Essilor Luxottica and Meta sold more than seven million Ray-Ban and Oakley smart glasses in 2025, with sales nearly tripling since 2023. The surge has pushed the category firmly into the mainstream.
In 2023, global smart glasses shipments increased by 210% year-on-year, and ABI Research predicts that shipments will increase from 5.9 million in 2024 to 114.1 million by 2030. Technology is advancing faster than awareness, regulation or governance, and South Africa sits closer to the edge of privacy and regulatory controversy than most people.
This dispute has already affected East Africa. In early 2026, Kenyan and Ghanaian authorities identified Vladislav Luilkov as the Russian vlogger who traveled to Kenya and Ghana wearing Ray-Ban Meta smart glasses, recording intimate encounters with women without their knowledge and posting the footage online for profit.
In the UK, a BBC investigation documented how a woman was secretly filmed on a beach, with the footage being viewed almost a million times online. By May 2026, a second victim was also reported by the BBC. He was told that the footage would only be removed as a paid service, which was effectively extortion.
Smart glasses with inconspicuous cameras extend patterns already seen with smartphones – they make it easier to capture and distribute images or videos of women without their knowledge in public and private spaces, in a society where harassment, exploitation and privacy violations are widespread.
Wearables can potentially discover a person's identity, address and other personal details and share these, along with video footage, with anyone, on any platform, and this poses significant security and privacy risks.
Two Harvard students recently demonstrated how footage streamed through these glasses could be linked to external AI facial recognition tools, allowing strangers to be identified in real time with names, home addresses, and personal information pulled from the Internet.
Smart glasses are also an Internet of Things (IoT) device consisting of connected hardware running software that can be targeted just like any connected device.
ESET's research finds that specific attack vectors such as unpatched firmware vulnerabilities, compromised companion apps, and malicious Wi-Fi hotspots are gaining momentum and capacity. These threats can compromise the glasses or the device they are paired with, and the attacker gains access to everything the wearer sees.
SA's potential to lead African wearable AI governance
South Africa has begun to adapt its legal framework to digital abuse, including the Cybercrime Act, the Protection from Harassment Act, the Domestic Violence Amendment Act and the Film and Publications Act. These all apply to online harassment, harmful content and image-based abuse.
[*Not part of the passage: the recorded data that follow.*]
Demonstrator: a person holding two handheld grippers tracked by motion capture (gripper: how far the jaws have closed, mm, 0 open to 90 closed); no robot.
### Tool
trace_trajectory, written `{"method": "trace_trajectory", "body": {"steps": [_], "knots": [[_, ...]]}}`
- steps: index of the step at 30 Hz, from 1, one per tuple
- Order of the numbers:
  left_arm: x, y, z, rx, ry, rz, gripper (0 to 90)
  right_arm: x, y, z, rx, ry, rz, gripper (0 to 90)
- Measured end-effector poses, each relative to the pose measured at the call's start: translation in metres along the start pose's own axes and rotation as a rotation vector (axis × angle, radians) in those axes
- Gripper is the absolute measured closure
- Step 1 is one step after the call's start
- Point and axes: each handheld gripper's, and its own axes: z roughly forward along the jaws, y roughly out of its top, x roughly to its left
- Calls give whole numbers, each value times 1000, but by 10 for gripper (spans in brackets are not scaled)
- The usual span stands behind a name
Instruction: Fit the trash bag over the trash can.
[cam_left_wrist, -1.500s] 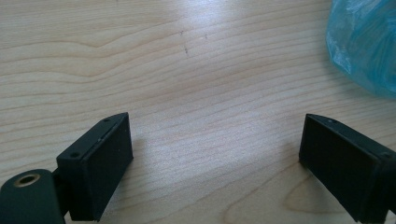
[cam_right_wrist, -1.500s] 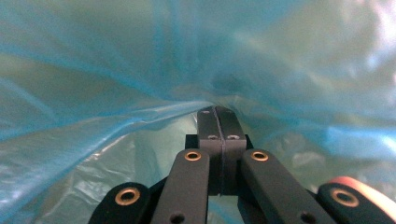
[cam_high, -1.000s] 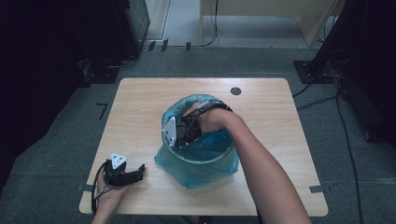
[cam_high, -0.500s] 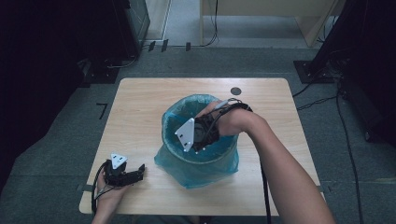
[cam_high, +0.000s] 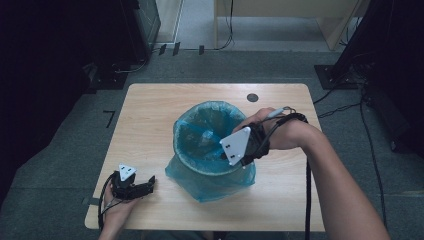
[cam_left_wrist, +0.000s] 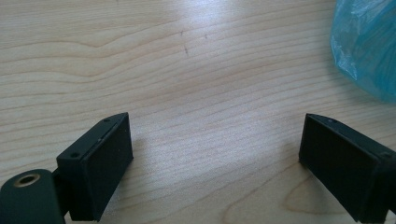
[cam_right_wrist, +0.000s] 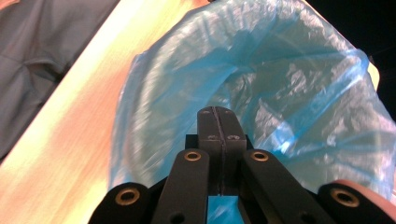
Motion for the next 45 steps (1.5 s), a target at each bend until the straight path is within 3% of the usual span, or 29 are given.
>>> {"method": "trace_trajectory", "body": {"steps": [7,14,20,28,30,33,35,38,42,43,45], "knots": [[0,0,0,0,2,-2,91,26,-17,-17,-14,-16,22,900],[0,0,0,0,4,-3,91,46,-35,-22,-11,-19,53,900],[0,0,0,0,4,-2,91,63,-52,-18,-29,-26,98,900],[0,0,0,-2,4,-3,91,87,-83,1,-47,-11,187,900],[0,0,0,-1,4,-3,91,92,-89,4,-56,0,217,820],[0,0,0,-1,4,-3,91,101,-99,11,-71,22,295,669],[0,0,0,-1,4,-3,91,106,-104,16,-77,24,340,541],[0,0,0,-2,4,-3,91,113,-113,25,-105,9,431,426],[0,0,0,-2,4,-3,91,123,-124,36,-133,-59,623,201],[0,0,0,-1,4,-3,91,124,-127,39,-134,-83,694,156],[0,0,0,-1,4,-3,91,126,-132,41,-151,-122,788,117]]}}
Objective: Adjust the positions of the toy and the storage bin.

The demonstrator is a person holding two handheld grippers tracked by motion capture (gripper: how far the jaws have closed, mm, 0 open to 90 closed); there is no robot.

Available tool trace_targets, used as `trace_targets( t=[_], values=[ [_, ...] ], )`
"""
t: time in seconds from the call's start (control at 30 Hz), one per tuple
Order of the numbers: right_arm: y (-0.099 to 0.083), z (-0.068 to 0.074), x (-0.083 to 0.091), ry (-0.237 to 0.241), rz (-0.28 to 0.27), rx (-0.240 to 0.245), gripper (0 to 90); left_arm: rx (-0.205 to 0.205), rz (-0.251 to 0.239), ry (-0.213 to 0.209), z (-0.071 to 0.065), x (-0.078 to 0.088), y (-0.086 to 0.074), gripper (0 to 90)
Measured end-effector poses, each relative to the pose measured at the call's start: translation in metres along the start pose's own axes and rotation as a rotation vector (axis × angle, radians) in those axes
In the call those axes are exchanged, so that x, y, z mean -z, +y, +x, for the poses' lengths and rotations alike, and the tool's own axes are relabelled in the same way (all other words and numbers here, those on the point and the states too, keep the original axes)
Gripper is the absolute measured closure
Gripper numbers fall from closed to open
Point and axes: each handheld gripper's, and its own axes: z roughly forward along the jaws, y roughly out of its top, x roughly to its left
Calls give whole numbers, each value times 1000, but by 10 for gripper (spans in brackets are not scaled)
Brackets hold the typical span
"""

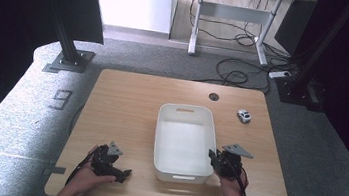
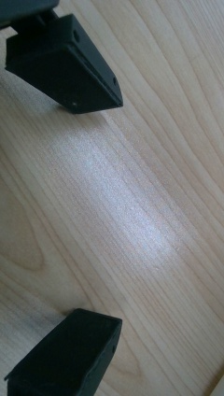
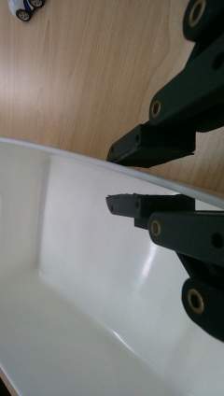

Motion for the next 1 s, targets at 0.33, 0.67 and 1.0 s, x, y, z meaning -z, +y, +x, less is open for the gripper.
trace_targets(
  t=[0.33,0.67,1.0],
  values=[
    [4,-11,-5,36,-3,15,748,0,0,0,0,0,0,2],
    [7,-19,-6,52,2,35,750,-1,-1,-1,0,0,0,1],
    [9,-29,-8,78,-1,31,754,-1,-2,-1,0,0,0,1]
  ],
)
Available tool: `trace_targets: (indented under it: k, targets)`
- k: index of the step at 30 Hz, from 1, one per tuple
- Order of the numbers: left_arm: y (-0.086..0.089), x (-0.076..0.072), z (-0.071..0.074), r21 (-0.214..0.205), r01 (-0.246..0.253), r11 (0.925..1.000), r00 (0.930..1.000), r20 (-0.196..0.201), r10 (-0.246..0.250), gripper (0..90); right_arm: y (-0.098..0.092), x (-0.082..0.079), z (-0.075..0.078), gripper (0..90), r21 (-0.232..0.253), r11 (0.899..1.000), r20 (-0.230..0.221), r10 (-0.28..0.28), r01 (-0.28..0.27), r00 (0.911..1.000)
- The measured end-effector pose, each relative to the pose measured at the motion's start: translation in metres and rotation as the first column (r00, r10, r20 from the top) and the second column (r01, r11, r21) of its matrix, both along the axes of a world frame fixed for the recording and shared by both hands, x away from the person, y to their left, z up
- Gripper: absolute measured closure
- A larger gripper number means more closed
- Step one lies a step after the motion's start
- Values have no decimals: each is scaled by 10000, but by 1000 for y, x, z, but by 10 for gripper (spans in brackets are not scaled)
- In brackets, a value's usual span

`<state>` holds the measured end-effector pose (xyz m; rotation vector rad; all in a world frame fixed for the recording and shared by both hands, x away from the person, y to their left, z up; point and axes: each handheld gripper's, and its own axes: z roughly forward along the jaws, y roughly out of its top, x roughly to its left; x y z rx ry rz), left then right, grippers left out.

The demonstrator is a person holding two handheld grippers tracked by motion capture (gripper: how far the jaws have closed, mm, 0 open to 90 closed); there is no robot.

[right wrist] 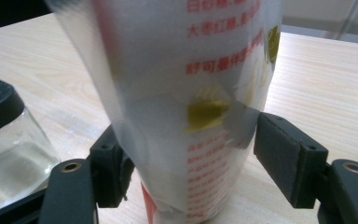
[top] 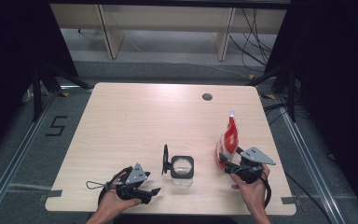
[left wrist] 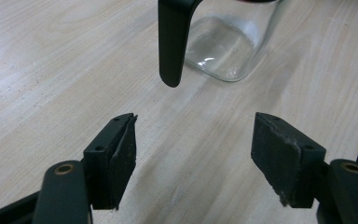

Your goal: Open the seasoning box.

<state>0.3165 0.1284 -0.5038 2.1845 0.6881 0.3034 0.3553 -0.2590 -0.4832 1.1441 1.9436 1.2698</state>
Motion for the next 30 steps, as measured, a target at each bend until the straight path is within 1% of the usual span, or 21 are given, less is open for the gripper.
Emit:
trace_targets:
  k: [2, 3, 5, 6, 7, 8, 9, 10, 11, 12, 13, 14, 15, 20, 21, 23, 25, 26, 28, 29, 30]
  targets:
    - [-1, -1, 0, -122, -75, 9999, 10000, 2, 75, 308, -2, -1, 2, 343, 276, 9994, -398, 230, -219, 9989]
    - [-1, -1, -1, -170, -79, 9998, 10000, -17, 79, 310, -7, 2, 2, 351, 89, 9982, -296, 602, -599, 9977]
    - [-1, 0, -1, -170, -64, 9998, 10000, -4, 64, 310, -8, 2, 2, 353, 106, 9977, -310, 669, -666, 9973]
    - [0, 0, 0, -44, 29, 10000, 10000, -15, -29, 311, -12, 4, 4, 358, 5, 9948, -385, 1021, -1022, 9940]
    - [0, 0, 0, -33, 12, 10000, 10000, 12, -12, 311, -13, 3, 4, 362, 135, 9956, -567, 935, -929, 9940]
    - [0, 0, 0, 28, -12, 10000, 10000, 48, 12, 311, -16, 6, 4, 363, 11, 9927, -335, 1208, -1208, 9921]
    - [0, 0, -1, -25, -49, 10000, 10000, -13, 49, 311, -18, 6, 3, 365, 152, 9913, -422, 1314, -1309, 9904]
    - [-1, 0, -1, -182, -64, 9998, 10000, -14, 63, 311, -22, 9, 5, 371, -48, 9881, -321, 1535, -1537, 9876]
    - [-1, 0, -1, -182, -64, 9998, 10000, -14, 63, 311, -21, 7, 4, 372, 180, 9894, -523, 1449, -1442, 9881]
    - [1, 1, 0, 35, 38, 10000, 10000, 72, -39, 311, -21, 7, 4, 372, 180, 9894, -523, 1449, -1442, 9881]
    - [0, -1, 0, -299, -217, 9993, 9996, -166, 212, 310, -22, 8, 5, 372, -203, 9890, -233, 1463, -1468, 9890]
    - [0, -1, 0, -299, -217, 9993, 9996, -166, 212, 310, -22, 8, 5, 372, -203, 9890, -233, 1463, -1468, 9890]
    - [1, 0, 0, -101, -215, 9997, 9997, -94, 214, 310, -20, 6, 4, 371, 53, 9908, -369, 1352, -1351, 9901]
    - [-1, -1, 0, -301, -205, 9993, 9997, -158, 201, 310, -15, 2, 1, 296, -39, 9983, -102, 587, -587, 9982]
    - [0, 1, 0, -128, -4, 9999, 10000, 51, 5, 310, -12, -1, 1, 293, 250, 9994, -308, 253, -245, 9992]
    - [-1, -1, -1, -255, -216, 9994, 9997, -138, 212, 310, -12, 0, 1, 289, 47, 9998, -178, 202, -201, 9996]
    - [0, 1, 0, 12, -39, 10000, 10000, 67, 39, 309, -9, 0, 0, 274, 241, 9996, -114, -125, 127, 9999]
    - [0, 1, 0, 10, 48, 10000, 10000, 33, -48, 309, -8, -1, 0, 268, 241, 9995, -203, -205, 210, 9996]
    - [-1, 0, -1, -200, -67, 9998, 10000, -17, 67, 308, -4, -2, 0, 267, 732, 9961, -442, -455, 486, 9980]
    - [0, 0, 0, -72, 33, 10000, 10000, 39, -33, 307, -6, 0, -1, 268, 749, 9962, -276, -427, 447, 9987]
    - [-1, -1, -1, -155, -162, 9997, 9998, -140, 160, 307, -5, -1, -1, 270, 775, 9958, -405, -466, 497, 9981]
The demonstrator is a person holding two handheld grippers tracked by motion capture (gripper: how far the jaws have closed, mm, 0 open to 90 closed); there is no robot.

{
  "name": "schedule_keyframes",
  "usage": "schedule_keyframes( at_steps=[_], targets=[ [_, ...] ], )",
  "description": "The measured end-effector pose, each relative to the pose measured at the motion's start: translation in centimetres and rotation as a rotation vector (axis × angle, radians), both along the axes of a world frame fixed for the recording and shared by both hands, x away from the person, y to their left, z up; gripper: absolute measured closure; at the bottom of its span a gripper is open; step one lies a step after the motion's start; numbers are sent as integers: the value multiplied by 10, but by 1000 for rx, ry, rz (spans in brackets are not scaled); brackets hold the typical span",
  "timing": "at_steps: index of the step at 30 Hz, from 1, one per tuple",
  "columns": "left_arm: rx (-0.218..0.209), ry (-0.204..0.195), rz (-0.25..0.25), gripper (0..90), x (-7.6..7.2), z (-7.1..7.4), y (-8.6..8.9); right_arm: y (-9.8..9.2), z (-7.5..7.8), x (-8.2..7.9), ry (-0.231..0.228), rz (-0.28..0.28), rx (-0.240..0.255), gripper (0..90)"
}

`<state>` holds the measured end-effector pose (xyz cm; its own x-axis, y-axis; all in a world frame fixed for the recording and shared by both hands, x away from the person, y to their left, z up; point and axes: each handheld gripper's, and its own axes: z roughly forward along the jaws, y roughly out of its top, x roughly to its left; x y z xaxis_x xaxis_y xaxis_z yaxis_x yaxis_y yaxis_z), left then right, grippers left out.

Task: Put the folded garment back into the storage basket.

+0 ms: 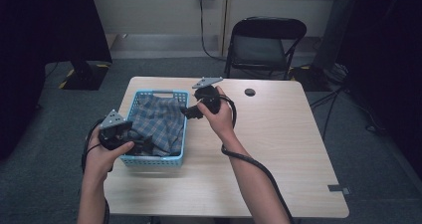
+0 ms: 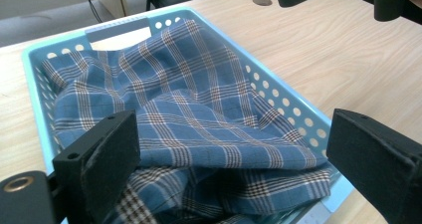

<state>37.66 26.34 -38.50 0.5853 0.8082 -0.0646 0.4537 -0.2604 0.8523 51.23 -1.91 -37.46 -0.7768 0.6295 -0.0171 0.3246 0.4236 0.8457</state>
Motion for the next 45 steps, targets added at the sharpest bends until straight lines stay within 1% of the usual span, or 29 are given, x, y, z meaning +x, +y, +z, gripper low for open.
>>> schedule_keyframes(
  at_steps=[2,4,8,9,13,18,22,24,25,27,31,37,39,41,43,45],
  targets=[
    [8,4,0,61,0,0,-1,-2,0,-1,0,7,8,7],
    [-5,9,13,61,0,0,-2,-3,-1,-3,2,4,5,7],
    [-5,8,9,58,-1,2,-4,-7,-1,-4,13,11,6,9],
    [-6,9,9,58,-1,2,-5,-9,0,-5,8,11,7,7],
    [-4,13,-6,58,0,3,-9,-16,0,-7,9,13,12,8],
    [0,31,-18,58,1,0,-16,-27,3,-8,6,10,16,7],
    [5,27,-34,59,1,1,-22,-37,4,-11,5,12,18,7],
    [8,28,-36,60,1,1,-24,-38,4,-11,4,14,18,7],
    [16,31,-30,60,1,2,-26,-40,4,-12,7,16,20,7],
    [17,32,-28,60,1,2,-29,-45,4,-14,8,26,25,8],
    [21,38,-50,59,2,1,-36,-53,5,-19,2,39,18,9],
    [20,44,-65,59,2,1,-42,-58,8,-23,1,51,30,8],
    [31,47,-67,63,1,1,-45,-59,8,-25,3,58,37,8],
    [25,52,-70,63,1,1,-48,-59,7,-26,2,65,37,7],
    [30,52,-72,63,1,1,-49,-60,7,-28,1,71,40,7],
    [19,50,-80,63,0,2,-52,-62,5,-30,2,77,43,7]
  ],
)
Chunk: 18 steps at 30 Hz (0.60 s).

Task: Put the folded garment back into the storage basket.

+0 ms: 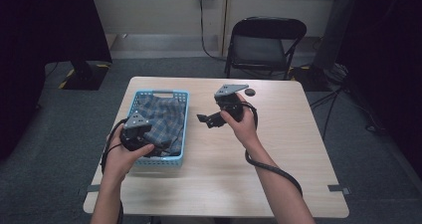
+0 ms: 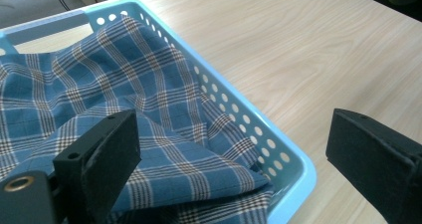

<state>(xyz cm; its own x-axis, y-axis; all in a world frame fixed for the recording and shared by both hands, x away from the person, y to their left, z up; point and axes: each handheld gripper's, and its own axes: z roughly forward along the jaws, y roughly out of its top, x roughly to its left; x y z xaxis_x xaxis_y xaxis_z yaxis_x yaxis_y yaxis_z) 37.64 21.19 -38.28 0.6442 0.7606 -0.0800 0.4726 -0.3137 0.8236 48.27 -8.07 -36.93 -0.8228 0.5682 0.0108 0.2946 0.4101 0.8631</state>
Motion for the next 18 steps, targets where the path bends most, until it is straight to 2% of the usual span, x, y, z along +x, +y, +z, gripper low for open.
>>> schedule_keyframes(
  at_steps=[5,18],
  targets=[
    [-27,-13,-31,63,-2,3,-7,-4,-4,-3,2,12,-2,7],
    [-29,-3,-72,63,-6,3,-21,-21,-9,-12,5,33,-10,7]
  ],
)
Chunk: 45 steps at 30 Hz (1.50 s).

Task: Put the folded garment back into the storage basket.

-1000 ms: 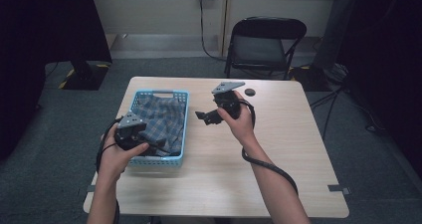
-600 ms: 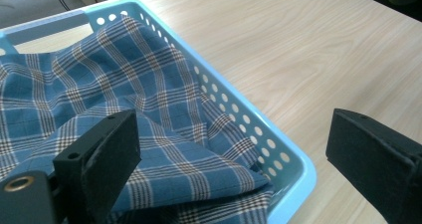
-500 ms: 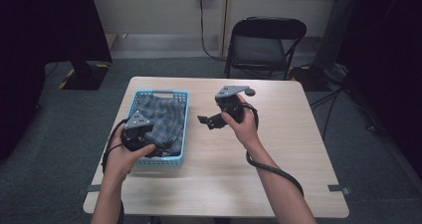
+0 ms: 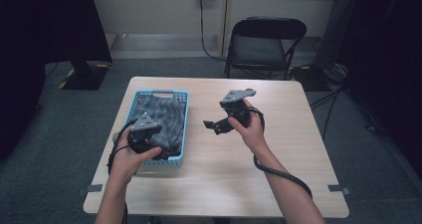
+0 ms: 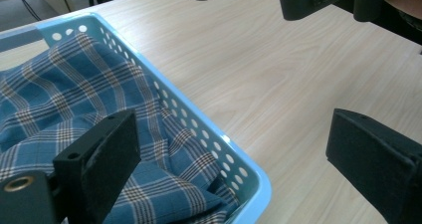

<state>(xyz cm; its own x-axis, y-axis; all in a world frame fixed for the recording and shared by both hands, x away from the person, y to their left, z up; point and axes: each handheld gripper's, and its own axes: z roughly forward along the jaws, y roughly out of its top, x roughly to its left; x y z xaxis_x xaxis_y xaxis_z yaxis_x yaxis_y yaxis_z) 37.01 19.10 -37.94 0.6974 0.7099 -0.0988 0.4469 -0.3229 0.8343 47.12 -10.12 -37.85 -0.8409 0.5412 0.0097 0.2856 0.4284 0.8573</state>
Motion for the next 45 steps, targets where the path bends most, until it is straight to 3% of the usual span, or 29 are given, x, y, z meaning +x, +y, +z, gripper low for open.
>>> schedule_keyframes(
  at_steps=[23,31,45],
  targets=[
    [27,32,-42,63,-8,-15,-26,-31,-28,-14,22,61,-37,8],
    [34,38,-61,63,-11,-17,-35,-46,-37,-17,33,62,-8,8],
    [47,32,-98,64,-12,-21,-45,-69,-49,-23,16,44,-2,8]
  ],
)
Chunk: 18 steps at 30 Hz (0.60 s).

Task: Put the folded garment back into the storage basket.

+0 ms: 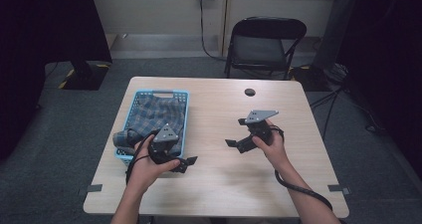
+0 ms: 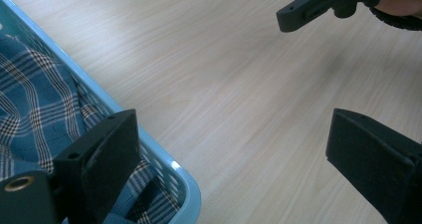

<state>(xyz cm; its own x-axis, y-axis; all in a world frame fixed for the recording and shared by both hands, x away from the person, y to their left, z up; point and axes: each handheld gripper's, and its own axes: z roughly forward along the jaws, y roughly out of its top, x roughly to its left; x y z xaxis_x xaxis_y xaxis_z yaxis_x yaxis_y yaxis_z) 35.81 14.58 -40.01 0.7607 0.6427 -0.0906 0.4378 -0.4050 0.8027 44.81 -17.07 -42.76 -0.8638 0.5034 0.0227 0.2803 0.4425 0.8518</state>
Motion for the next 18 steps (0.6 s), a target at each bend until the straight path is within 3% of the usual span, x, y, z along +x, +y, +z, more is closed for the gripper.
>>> schedule_keyframes(
  at_steps=[18],
  targets=[
    [3,6,-36,56,1,-3,-11,-25,-7,-6,18,-23,29,6]
  ],
)
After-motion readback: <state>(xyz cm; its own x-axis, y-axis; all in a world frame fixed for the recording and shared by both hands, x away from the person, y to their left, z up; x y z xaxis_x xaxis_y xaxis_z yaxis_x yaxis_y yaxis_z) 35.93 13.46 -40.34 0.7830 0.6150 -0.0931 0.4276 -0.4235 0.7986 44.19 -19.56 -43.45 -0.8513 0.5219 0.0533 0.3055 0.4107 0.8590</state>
Smart glasses are already changing the boundaries of privacy.
These devices represent high-risk AI systems that capture biometric data in public spaces without meaningful consent mechanisms, process footage through offshore contractors beyond South African data protection oversight, and directly challenge POPIA's consent framework, designed before invisible, wearable surveillance became normalized.
Under POPIA, biometric information is classified as 'special personal information', with processing generally prohibited unless authorised.
South Africa has both the constitutional basis and legislative architecture through PoPIA to lead African wearable AI governance.
As Africa's most technologically advanced economy with BRICS ties and a mature data-protection framework, the country is uniquely positioned to do for African wearables regulation what the GDPR did for Europe and set a high-water mark that neighboring jurisdictions can copy. And now it's time to get it right.